US judge bars Uber's Anthony Levandowski from working on lidar

Levandowski already recused himself from such work, but an Uber engineer testified that he was still talking to team members.

James Martin/CNET

The latest news coming from the Uber v. Waymo hearing focuses on the personality at the center of the lawsuit and his work for both tech companies.

A US judge ordered Anthony Levandowski, a former Google engineer working for Uber, to step away from any and all autonomous-car development involving lidar, CNBC reports. Uber will be allowed to continue developing its self-driving technology, but Levandowski won't be allowed to participate in it.

Waymo's lawsuit against Uber may appear to be based on self-driving car development, but it's really about Levandowski. The Google spinoff alleges that Levandowski stole confidential trade secrets related to autonomous-car technology before leaving to form Otto, a self-driving startup that Uber later acquired. It's believed that these stolen secrets helped Uber develop its own self-driving tech, an endeavor it began some nine years after Waymo.

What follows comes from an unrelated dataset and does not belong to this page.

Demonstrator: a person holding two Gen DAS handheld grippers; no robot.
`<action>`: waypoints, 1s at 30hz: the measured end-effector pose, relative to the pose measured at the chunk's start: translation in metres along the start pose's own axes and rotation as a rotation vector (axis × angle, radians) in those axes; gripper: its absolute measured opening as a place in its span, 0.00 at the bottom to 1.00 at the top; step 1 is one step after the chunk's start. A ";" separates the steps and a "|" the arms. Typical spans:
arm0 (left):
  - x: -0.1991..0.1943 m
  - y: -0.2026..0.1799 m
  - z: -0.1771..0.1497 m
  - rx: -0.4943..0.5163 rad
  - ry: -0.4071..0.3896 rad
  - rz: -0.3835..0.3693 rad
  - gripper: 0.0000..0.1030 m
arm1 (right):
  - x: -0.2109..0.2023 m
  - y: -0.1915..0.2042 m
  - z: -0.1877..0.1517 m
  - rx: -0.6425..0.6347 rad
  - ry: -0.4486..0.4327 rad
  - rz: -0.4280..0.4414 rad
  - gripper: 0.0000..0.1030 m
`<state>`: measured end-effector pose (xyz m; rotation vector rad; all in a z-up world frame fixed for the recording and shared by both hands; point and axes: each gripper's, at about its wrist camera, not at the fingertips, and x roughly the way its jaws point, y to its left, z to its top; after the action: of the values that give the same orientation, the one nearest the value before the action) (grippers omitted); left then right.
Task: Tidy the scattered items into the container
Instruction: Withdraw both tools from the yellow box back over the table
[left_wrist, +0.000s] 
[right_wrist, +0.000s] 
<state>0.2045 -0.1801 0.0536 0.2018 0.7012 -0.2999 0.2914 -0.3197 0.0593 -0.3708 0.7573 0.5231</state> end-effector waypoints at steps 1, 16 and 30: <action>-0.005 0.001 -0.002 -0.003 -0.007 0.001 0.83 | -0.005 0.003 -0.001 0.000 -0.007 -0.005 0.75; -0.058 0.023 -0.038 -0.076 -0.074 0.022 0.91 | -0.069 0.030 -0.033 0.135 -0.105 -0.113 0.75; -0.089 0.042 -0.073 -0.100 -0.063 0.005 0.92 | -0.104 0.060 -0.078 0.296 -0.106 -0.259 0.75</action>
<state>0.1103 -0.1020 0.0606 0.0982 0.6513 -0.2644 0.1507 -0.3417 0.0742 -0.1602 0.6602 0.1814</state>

Anthony Levandowski speaks to members of the press during the launch of the pilot model of the Uber self-driving car in 2016.

Angelo Merendino/AFP/Getty Images

In late April, Levandowski announced that he would step down as the head of Uber's autonomy program and recuse himself from all lidar-related work. However, an Uber engineer testified that Levandowski was still talking to the new boss on a daily basis. While the announcement predates the injunction handed down this week, there are now serious consequences if Levandowski chooses to go against his word.

"We are pleased with the court's ruling that Uber can continue building and utilizing all of its self-driving technology, including our innovation around lidar," an Uber spokesperson said in an emailed statement. "We look forward to moving toward trial and continuing to demonstrate that our technology has been built independently from the ground up."

Lidar is one system that many companies believe is vital to the future of self-driving cars. Lidar uses laser light to map areas around the emitter, creating a digital representation of the world around it. If you've ever seen a self-driving car with a large can on its roof, that's the lidar system. That look might soon change, though, as Velodyne has developed a lidar emitter that no longer requires spinning components, although there are a few downsides.

Despite the legal battle, Waymo is moving full speed ahead with its own self-driving-car development. The company recently inked a deal with Lyft, Uber's chief ride-hailing competitor, that will see the two companies working together on autonomous vehicles, although details are scant at the moment.